Concordato preventivo - Costituzione del rapporto processuale - Deposito del ricorso per concordato anche con riserva
Il debitore, per quanto non ancora ammesso al concordato preventivo con il decreto di cui all'art. 163 legge fall., già acquisisce lo statuto di debitore concordatario per il solo deposito della domanda ai sensi dell'art. 161 legge fall., costituendosi il rapporto processuale con il giudice, chiamato ad una pronuncia su di essa e prima ancora instaurandosi un regime di controllo giudiziale sull'amministrazione (com'è evidente ad es. nel concordato con riserva, nonché quanto ai contratti pendenti ex art. 169-bis legge fall.), oltre che uno statuto di relativa insensibilità del patrimonio alle iniziative di terzi (ex art. 168 legge fall.), con regole sui crediti e l'inefficacia addirittura importate dal fallimento e progressivamente estese (da ultimo, l'art. 43, comma 4, nell'art. 169 legge fall. novellato dal d.l. n. 83 del 2015). (Redazione IL CASO.it) (riproduzione riservata) Cassazione civile, sez.
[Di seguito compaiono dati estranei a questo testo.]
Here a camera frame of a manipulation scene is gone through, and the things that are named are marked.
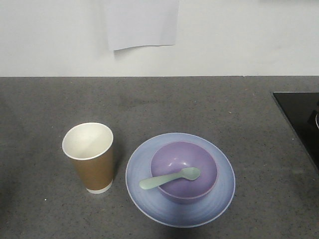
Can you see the purple plastic bowl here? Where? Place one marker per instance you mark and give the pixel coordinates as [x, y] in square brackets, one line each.
[173, 157]

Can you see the mint green plastic spoon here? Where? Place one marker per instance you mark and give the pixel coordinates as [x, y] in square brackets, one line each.
[188, 173]

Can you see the brown paper cup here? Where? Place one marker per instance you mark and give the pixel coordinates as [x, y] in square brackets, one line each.
[90, 148]

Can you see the light blue plate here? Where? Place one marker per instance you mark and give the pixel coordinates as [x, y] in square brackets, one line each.
[160, 209]

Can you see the white paper sheet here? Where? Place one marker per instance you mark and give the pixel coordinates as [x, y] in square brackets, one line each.
[135, 23]

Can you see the black induction cooktop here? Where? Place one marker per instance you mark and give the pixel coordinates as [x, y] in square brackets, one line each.
[301, 109]

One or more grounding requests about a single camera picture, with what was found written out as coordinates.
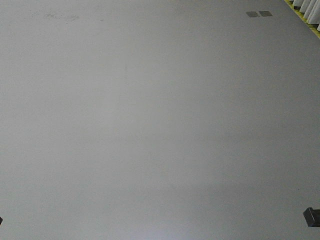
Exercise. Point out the grey floor socket plate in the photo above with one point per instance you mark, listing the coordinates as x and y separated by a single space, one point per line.
256 14

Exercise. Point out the white pleated curtain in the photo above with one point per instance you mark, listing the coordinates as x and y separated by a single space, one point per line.
310 10

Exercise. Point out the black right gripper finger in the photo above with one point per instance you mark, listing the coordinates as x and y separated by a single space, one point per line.
312 217

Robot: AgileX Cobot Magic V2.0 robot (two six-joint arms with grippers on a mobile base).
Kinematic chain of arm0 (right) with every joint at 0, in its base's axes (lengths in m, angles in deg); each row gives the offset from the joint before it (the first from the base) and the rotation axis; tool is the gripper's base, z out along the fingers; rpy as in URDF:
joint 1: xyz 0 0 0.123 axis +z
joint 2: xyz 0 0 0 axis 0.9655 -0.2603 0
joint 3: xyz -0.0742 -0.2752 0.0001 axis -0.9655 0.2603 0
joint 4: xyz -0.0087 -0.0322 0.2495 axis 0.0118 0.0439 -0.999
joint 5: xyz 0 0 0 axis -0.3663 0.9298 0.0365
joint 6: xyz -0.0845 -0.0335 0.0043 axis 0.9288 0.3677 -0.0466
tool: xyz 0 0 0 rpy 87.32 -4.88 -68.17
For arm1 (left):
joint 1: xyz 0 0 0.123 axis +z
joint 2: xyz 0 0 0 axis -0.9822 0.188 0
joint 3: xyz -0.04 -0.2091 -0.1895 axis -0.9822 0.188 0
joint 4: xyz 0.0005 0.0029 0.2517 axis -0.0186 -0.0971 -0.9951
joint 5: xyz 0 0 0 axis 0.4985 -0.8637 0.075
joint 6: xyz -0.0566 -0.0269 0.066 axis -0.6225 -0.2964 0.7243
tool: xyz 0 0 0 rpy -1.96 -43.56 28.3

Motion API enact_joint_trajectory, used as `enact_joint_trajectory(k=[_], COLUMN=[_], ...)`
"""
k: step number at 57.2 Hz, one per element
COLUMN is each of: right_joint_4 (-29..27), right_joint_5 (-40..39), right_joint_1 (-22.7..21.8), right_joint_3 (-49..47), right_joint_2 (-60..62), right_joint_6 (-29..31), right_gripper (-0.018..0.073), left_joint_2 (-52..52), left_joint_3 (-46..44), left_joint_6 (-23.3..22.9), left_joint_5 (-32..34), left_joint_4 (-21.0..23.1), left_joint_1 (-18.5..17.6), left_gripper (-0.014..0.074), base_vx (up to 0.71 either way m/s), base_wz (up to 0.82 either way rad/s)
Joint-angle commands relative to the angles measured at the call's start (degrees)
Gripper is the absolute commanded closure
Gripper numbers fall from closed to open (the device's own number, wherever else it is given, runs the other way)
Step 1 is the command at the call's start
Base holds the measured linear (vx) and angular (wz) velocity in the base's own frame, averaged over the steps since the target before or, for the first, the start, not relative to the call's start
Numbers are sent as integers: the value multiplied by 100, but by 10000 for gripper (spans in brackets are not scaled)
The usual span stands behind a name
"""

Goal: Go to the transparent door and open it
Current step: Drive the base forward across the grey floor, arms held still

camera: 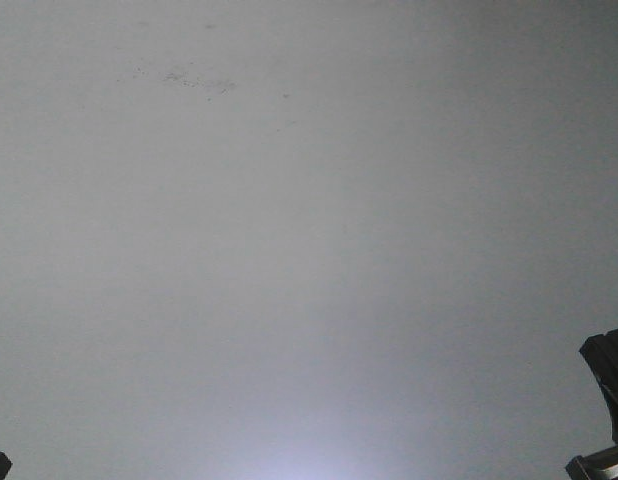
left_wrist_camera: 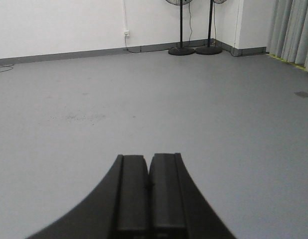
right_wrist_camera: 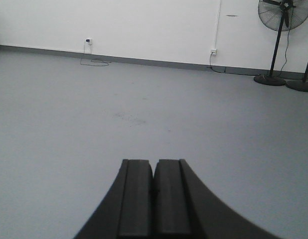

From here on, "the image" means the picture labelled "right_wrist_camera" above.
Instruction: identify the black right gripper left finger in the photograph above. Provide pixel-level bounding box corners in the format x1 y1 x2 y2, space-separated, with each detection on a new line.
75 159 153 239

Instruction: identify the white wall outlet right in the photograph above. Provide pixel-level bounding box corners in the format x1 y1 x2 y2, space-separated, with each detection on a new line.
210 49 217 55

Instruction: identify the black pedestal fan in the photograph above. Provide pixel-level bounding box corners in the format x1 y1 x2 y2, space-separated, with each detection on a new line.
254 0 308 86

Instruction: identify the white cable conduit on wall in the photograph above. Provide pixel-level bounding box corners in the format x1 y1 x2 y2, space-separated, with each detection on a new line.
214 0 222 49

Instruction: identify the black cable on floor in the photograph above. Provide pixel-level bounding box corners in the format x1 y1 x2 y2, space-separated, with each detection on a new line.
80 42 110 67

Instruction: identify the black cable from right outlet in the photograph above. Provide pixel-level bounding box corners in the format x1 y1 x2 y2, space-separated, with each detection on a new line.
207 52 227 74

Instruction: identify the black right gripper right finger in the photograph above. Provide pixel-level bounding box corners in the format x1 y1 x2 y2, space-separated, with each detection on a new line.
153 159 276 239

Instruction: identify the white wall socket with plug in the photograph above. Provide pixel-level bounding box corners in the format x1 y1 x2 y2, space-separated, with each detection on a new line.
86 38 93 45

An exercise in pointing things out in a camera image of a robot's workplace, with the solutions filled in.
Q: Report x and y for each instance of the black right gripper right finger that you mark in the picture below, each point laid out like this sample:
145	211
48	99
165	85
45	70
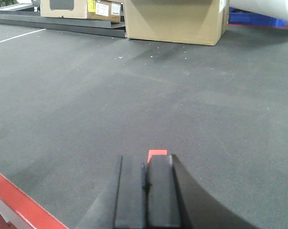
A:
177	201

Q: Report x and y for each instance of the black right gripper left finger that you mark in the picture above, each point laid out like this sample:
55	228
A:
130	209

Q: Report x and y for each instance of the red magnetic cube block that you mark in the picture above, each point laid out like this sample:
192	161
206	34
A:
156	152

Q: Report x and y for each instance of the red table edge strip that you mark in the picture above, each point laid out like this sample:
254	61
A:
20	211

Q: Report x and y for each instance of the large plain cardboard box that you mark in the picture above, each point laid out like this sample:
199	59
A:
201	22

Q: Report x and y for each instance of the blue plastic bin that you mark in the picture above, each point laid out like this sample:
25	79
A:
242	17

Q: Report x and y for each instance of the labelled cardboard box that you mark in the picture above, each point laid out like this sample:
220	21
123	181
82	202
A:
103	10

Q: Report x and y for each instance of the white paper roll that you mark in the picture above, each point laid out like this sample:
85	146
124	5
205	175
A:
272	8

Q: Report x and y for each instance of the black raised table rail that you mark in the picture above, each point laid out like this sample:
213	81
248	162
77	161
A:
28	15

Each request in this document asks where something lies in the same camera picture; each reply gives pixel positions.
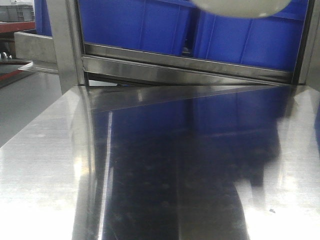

I, 14 Marzo 2016.


Concordato preventivo - Applicazione della disciplina di cui al decreto legge 83 del 2015 - Concordato con riserva depositato in data precedente - Piano e documentazione depositata in data successiva
Solamente con il deposito della proposta e del piano l'imprenditore "introduce" la procedura di concordato preventivo. (Il Tribunale ha ritenuto di dover applicare da disciplina del decreto legge 83 del 2015 in quanto l'imprenditore aveva presentato il ricorso ex articolo 161, comma 6, legge fall. in data anteriore all'entrata in vigore della nuova normativa ed il piano e la documentazione in data successiva). (Redazione IL CASO.it) (riproduzione riservata) Tribunale Firenze, 01 Febbraio 2016.